Task details | Reproduce the data in full, exactly.
--- START ---
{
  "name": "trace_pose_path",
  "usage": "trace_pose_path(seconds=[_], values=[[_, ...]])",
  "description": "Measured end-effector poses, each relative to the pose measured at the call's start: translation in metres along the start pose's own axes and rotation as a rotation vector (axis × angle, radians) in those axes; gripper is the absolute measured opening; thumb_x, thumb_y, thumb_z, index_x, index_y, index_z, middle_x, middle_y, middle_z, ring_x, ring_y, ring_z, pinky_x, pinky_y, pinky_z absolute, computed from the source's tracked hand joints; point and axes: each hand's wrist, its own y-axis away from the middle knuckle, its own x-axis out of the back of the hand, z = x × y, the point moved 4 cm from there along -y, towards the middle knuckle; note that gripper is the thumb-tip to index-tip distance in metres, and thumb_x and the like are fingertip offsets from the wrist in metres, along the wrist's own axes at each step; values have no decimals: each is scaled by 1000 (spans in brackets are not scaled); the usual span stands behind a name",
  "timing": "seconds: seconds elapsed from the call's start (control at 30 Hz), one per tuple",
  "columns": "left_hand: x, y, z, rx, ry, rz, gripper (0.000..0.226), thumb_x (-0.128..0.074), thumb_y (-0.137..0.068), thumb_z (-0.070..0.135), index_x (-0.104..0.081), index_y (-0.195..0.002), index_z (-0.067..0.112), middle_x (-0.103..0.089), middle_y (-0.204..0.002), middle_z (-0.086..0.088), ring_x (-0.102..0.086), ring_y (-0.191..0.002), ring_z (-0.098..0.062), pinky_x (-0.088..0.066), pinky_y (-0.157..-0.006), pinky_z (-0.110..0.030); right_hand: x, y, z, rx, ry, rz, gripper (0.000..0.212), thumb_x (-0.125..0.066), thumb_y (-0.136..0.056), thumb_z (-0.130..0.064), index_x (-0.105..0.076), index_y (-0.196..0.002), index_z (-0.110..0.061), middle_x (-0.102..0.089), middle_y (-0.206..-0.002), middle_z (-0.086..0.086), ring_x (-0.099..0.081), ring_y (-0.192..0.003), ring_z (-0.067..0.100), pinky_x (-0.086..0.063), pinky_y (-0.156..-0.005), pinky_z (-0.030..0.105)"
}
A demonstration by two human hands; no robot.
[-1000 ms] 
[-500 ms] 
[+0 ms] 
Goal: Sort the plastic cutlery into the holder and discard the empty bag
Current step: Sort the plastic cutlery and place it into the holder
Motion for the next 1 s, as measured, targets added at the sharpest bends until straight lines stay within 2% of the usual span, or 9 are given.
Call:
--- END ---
Answer to this exercise |
{
  "name": "trace_pose_path",
  "usage": "trace_pose_path(seconds=[_], values=[[_, ...]])",
  "description": "Measured end-effector poses, each relative to the pose measured at the call's start: translation in metres along the start pose's own axes and rotation as a rotation vector (axis × angle, radians) in those axes; gripper is the absolute measured opening; thumb_x, thumb_y, thumb_z, index_x, index_y, index_z, middle_x, middle_y, middle_z, ring_x, ring_y, ring_z, pinky_x, pinky_y, pinky_z absolute, computed from the source's tracked hand joints; point and axes: each hand's wrist, its own y-axis away from the middle knuckle, its own x-axis out of the back of the hand, z = x × y, the point moved 4 cm from there along -y, towards the middle knuckle; note that gripper is the thumb-tip to index-tip distance in metres, and thumb_x and the like are fingertip offsets from the wrist in metres, along the wrist's own axes at each step; values have no decimals: each is scaled by 1000 (spans in brackets are not scaled); the usual span stands behind a name",
  "timing": "seconds: seconds elapsed from the call's start (control at 30 Hz), one per tuple",
  "columns": "left_hand: x, y, z, rx, ry, rz, gripper (0.000..0.226), thumb_x (-0.128..0.074), thumb_y (-0.137..0.068), thumb_z (-0.070..0.135), index_x (-0.104..0.081), index_y (-0.195..0.002), index_z (-0.067..0.112), middle_x (-0.103..0.089), middle_y (-0.204..0.002), middle_z (-0.086..0.088), ring_x (-0.102..0.086), ring_y (-0.191..0.002), ring_z (-0.098..0.062), pinky_x (-0.088..0.066), pinky_y (-0.157..-0.006), pinky_z (-0.110..0.030); right_hand: x, y, z, rx, ry, rz, gripper (0.000..0.212), thumb_x (-0.125..0.066), thumb_y (-0.136..0.056), thumb_z (-0.130..0.064), index_x (-0.105..0.076), index_y (-0.196..0.002), index_z (-0.110..0.061), middle_x (-0.102..0.089), middle_y (-0.206..-0.002), middle_z (-0.086..0.086), ring_x (-0.099..0.081), ring_y (-0.192..0.003), ring_z (-0.067..0.100), pinky_x (-0.086..0.063), pinky_y (-0.156..-0.005), pinky_z (-0.030..0.105)"
}
A demonstration by two human hands; no robot.
[-1000 ms] 
[-500 ms] 
[+0 ms] 
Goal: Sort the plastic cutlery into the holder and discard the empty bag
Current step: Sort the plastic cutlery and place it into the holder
Motion for the next 1 s, as measured, targets added at the sharpest bends until straight lines stay within 2% of the usual span, or 9 are given.
Call:

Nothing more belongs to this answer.